Task objective:
Exact reproduction is required for the lines below starting at the line with "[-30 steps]" and ending at the line with "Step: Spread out", both included. No other lines, and no pictures.

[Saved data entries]

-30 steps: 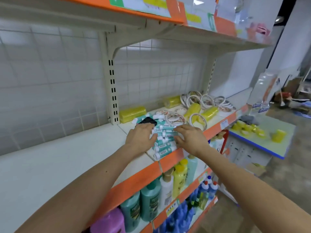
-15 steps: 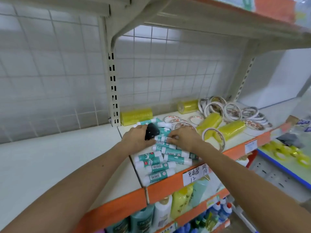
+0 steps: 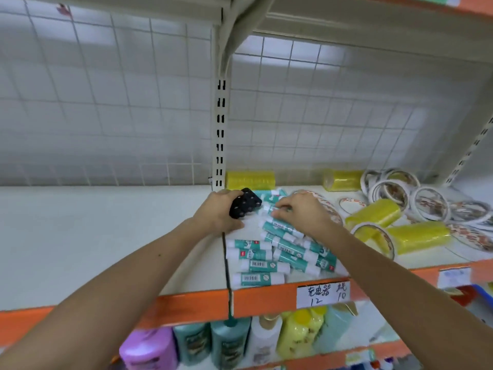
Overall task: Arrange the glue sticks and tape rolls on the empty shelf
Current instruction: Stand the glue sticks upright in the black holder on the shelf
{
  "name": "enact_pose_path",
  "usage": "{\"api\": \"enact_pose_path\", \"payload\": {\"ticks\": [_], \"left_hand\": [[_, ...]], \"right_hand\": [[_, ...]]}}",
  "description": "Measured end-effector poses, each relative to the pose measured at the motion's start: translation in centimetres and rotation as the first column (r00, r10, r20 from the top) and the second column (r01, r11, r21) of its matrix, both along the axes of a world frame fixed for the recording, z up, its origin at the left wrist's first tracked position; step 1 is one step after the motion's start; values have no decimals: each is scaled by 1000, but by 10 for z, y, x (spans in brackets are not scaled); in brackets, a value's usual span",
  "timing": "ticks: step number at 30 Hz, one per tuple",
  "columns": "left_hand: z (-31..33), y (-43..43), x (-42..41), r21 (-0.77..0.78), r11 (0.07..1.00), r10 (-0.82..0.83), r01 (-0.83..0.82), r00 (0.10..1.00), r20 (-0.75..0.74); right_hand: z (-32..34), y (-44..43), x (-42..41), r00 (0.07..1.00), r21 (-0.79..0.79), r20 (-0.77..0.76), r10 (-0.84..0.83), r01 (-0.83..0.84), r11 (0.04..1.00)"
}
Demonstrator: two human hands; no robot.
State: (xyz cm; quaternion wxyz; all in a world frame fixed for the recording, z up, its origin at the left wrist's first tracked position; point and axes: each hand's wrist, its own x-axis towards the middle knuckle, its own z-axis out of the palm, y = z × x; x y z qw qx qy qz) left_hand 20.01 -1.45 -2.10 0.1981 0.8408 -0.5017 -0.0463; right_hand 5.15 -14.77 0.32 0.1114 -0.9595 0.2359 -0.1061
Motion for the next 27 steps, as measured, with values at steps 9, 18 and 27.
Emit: {"api": "enact_pose_path", "payload": {"ticks": [9,18,27], "left_hand": [[-6,124,49,0,955,298,-298,954,15],[-13,267,106,0,898,439,-439,898,44],[-11,432,177,18,850,523,-527,847,90]], "right_hand": [[-3,77,89,960,76,86,265,-271,959],[-2,202,185,903,116,77,423,-430,895],[0,352,283,883,165,115,456,-469,867]]}}
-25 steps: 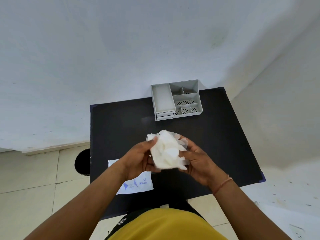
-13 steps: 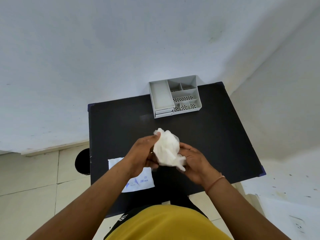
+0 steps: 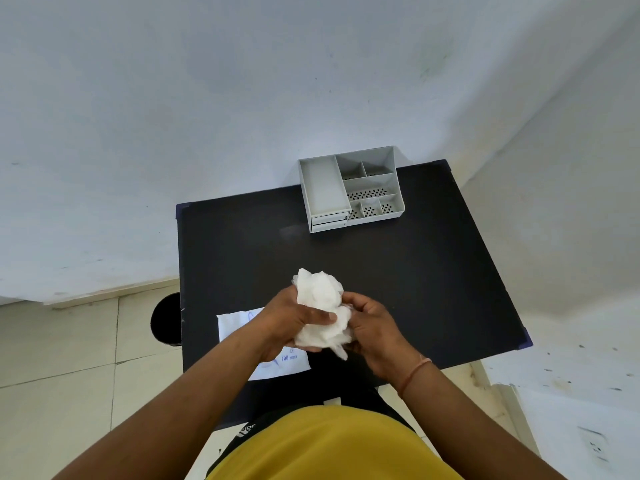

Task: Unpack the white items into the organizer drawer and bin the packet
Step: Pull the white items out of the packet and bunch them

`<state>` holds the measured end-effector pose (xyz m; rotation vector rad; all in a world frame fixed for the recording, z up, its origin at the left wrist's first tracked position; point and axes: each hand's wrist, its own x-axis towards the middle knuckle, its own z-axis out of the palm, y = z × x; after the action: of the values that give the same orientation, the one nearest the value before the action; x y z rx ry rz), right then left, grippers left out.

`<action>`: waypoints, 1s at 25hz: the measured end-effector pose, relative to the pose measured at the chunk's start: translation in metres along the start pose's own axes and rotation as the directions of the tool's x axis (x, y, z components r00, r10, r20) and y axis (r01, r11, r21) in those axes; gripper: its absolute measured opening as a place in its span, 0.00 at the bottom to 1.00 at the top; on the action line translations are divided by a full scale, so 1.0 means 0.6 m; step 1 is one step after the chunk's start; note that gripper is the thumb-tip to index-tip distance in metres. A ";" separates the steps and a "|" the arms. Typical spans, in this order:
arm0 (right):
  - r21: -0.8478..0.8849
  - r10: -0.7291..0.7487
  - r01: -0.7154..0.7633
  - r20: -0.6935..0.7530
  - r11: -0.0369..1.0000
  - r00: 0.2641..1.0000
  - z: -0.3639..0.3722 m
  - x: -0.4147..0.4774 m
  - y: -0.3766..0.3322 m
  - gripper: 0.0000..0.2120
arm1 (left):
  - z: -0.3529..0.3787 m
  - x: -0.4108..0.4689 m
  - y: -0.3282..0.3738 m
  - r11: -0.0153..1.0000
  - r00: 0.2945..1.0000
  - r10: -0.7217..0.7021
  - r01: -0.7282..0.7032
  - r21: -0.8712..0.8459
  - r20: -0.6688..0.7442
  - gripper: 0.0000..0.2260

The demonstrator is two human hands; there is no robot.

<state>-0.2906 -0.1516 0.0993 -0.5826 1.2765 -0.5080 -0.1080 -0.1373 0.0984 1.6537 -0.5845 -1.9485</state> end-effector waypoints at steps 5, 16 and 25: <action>-0.077 -0.090 0.104 0.165 0.992 0.982 -0.031 -0.014 -0.037 0.11 | -0.004 0.007 0.010 0.993 0.998 0.062 -0.065 -0.097 -0.032 0.22; 0.222 0.130 -0.227 0.379 0.948 0.916 -0.115 0.022 -0.089 0.32 | 0.061 0.046 0.020 0.968 0.968 0.159 -0.114 -0.225 0.194 0.24; -0.097 0.068 -0.057 0.109 0.994 0.992 -0.167 0.079 -0.117 0.13 | 0.128 0.083 0.051 0.965 0.976 0.200 -0.180 -0.190 0.092 0.21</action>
<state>-0.3802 -0.2474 0.0925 -0.6391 1.2126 -0.3597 -0.1868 -0.1927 0.0918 1.3357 -0.5671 -1.8999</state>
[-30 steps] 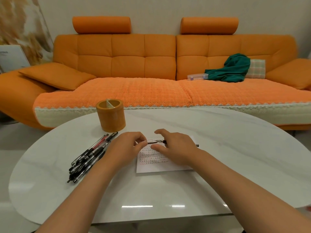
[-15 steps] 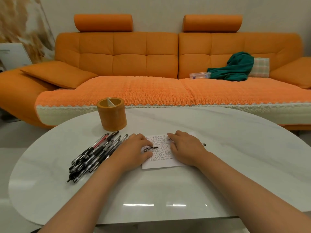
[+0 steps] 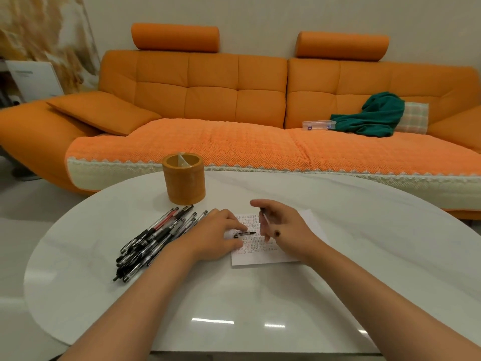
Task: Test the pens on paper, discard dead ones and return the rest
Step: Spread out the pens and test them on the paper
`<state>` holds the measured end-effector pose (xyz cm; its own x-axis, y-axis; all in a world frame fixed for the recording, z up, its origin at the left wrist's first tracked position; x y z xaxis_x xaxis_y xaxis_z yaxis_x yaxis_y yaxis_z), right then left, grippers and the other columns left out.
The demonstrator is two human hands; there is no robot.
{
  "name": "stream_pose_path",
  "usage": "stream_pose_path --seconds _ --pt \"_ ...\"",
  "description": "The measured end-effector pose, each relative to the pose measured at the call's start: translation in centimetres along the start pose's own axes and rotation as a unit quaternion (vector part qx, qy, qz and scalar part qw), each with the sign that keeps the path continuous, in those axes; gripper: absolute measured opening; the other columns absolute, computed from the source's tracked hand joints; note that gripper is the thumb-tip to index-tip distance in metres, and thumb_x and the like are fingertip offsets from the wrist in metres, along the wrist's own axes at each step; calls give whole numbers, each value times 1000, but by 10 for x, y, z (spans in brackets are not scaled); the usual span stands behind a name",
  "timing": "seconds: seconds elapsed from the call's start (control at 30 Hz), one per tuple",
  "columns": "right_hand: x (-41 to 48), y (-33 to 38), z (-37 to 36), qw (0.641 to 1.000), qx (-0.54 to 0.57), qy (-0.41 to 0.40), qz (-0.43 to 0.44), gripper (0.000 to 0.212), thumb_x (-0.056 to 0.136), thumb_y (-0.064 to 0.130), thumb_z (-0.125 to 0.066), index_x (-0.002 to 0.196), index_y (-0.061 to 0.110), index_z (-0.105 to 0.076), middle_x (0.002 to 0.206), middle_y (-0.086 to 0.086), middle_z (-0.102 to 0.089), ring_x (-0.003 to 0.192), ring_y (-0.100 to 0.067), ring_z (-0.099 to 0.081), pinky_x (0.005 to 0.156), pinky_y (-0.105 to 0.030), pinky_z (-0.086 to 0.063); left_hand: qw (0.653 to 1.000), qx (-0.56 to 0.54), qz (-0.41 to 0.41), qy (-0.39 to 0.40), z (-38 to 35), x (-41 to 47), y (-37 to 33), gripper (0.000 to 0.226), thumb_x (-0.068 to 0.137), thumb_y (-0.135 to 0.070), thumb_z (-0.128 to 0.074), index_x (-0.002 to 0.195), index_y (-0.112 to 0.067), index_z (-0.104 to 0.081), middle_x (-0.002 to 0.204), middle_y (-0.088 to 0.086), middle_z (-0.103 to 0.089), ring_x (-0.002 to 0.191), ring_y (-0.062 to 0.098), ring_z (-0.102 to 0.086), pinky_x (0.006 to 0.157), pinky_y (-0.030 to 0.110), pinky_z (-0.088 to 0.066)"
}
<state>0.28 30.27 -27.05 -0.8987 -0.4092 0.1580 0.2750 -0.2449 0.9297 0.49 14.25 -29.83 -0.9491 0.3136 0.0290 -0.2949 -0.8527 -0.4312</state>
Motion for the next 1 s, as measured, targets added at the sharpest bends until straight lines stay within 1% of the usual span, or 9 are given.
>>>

Result of this task:
[-30 steps] 
[-15 steps] 
[+0 steps] 
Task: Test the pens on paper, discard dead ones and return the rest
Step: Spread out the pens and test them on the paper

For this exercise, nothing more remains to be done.